ラクダが持つ、驚きの能力

人間が砂漠に行く時には、当然のことながら、ありったけの食料と水を携行しますよね。

携行食を備えるのは、ラクダも同じです。そのコブには脂肪分が豊富に蓄えられ、飢えることはありません。

ラクダは炎天下の砂漠で、まったく水を飲まずに2週間生きることができます。ではラクダの体内には、水を蓄えられる便利な隠し場所があるのでしょうか。もしそうなら、それはあの「キャメルバック」のような物かもしれませんね。

でもラクダはそんな物は持っていません。単に、非常に巧みに水分を維持しているのです。ごくわずかな水で生き、水場があれば即座に失った水分を補給する能力があります。特にこれを可能にする革新的な機能が、血液にあるのです。

長期間、水を摂取することがなかったラクダが水分を補給している様を観察すると「ラクダは体内に水を貯蔵できる」という俗説の理由がよくわかります。一度に何百リットルもの水を、数分で飲み干してしまうからです。飲みすぎではないかと思ってしまいますが、これは失った水分を取り戻しているだけなのです。

他の哺乳類が同じことをすれば、血液が急激に希釈されてしまうため、命にかかわります。他の哺乳類の場合、これは赤血球の外部の血清に比較して、赤血球内部の塩分その他の成分の濃度が、大きく上昇することになります。そして均衡を保つために細胞内に水分が急激に浸透するので、細胞がはちきれてしまいます。

ラクダは、第一胃に大量の水を貯えることができます。その後、数時間かけて第一胃から血中に徐々に水分を放出します。そのため、時間をかけて安全に体内の成分濃度を調整できるのです。

赤血球そのものもうまく丈夫にできており、はちきれることなく、通常の2倍の大きさにまでふくらむことができます。

さらにラクダの赤血球は、わずかな水分でも生き延びられるような仕組みになっています。ラクダは、体重の3分の1の水分を失っても生きれらます。これは、他の哺乳類の2倍から3倍に該当します。

これは、ラクダの赤血球が小さく楕円形をしていて、狭い場所でもすり抜けることができるからです。水分不足になると、血液量は減少し適切な血圧を保つために血管は細くなりますが、ラクダの小型で楕円形の赤血球は、まさにこのようなタイミングで活躍します。

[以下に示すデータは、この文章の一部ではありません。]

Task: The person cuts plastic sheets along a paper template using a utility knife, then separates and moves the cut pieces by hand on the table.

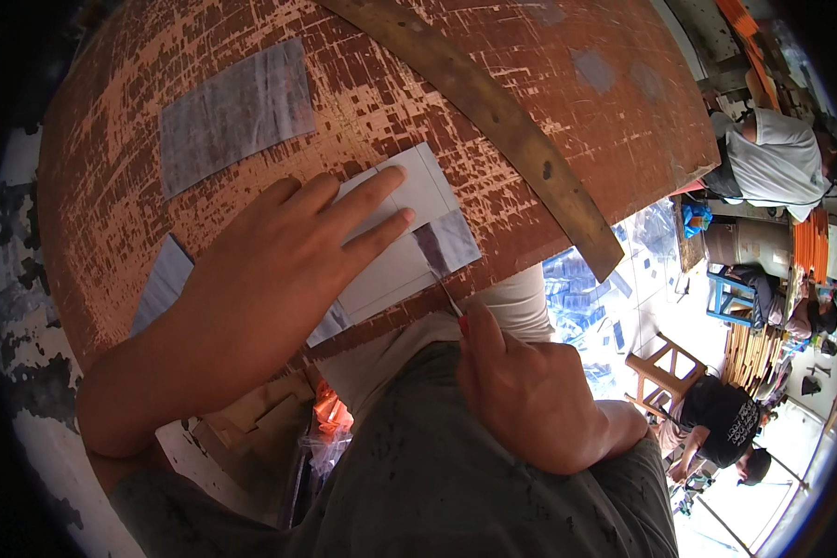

また、ラクダの血液は特異な流体特性を持っています。通常であれば、水分不足の血液は濃くなり、成分同士がくっついてしまいます。しかしラクダの血液は、濃縮され血流が低下しても、濃度が高くならず凝固も起こしません。なんと冷やしても、まったくどろどろにならないのです。これは水分維持のための強力な生存戦略の一つとして、汗をかかないラクダには有用な機能です。

人間を含め多くの哺乳類は、体温を下げるために発汗しますが、これは大量の水分を消耗します。

ラクダの平熱は約37℃ですが、なんと42℃に達するまで発汗しません。これは、水分とエネルギーの温存に役立ちます。日中は熱を吸収し、気温の下がった夜間に熱を放出するのです。

ラクダには、水分維持のための戦略がまだまだたくさんあります。例えば、腎臓と長い腸は節水能力に長けており、排泄で失われる水分を最小限に抑えることができます。

ラクダが超能力を持っているとしたら、それは脱水症状への耐性でも瞬時の補水力でもありません。現時点で持っている水分を維持する能力です。砂漠を歩きまわっている間に少しずつ水分補給できる、水を密かに蓄えた膀胱などはありませんが、彼らが持つのは、驚くべき性能の血液なのです。